Exercise prompt =
Look below and pull out each line with the word "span".

Supplied information =
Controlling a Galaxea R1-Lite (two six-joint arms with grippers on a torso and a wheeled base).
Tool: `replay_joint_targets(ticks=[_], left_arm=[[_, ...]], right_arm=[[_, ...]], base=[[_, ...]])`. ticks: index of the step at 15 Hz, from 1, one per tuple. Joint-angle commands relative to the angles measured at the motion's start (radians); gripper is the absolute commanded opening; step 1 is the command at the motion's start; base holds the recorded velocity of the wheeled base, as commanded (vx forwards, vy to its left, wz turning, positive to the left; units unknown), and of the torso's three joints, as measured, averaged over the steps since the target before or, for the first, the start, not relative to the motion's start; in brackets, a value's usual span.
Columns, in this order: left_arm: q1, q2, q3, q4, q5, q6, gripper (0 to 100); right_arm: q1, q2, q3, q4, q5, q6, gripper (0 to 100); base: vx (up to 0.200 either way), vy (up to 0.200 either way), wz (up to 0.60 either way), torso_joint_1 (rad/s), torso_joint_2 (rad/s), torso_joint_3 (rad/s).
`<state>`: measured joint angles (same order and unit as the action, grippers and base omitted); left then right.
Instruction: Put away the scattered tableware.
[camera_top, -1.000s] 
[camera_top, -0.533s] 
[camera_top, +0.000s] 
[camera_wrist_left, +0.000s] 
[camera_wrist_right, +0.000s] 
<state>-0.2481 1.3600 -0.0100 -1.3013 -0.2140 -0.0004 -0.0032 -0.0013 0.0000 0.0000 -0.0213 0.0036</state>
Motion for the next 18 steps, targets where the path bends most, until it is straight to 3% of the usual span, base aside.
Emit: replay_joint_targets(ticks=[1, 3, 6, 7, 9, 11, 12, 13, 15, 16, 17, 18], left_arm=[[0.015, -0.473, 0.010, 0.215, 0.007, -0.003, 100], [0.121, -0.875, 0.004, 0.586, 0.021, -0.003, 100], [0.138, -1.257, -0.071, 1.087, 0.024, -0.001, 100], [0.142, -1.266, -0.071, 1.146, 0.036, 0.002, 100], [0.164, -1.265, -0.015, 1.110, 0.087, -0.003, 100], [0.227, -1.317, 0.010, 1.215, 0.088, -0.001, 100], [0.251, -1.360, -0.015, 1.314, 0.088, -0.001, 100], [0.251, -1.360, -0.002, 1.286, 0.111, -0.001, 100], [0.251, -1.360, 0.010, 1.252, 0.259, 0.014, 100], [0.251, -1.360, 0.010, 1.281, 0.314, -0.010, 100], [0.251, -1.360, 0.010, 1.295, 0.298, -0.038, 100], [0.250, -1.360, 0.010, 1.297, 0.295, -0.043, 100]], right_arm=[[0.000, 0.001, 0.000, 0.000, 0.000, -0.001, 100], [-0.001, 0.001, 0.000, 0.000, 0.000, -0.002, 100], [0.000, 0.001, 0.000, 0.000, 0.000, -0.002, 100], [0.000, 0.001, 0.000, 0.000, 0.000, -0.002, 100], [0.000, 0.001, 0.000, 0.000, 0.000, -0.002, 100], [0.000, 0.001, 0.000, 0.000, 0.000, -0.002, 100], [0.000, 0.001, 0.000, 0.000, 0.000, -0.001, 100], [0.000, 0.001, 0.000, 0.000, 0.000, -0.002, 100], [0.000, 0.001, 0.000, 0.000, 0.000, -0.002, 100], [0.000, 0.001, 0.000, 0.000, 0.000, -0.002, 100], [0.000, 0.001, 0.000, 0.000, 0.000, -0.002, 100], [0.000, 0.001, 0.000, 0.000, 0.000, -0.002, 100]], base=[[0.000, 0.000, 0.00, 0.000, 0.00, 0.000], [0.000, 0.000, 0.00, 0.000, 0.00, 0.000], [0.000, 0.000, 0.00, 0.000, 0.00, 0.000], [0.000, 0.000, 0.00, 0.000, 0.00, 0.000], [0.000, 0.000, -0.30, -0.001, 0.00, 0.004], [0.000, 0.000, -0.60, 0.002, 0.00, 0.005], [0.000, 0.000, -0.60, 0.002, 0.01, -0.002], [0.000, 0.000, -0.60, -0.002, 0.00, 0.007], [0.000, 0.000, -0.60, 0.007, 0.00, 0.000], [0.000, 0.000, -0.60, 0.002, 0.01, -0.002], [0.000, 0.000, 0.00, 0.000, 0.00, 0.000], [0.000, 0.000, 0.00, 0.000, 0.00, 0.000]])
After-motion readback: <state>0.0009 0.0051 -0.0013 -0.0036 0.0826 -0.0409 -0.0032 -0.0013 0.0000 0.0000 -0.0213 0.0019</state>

Task answer =
Tool: `replay_joint_targets(ticks=[_], left_arm=[[_, ...]], right_arm=[[_, ...]], base=[[_, ...]])`. ticks: index of the step at 15 Hz, from 1, one per tuple. Joint-angle commands relative to the angles measured at the motion's start (radians); gripper is the absolute commanded opening; step 1 is the command at the motion's start; base holds the recorded velocity of the wheeled base, as commanded (vx forwards, vy to its left, wz turning, positive to the left; units unknown), and of the torso's three joints, as measured, averaged over the steps since the target before or, for the first, the start, not relative to the motion's start; in brackets, a value's usual span.
Motion for the next 18 steps, targets where the path bends most, until it is straight to 3% of the usual span, base aside.

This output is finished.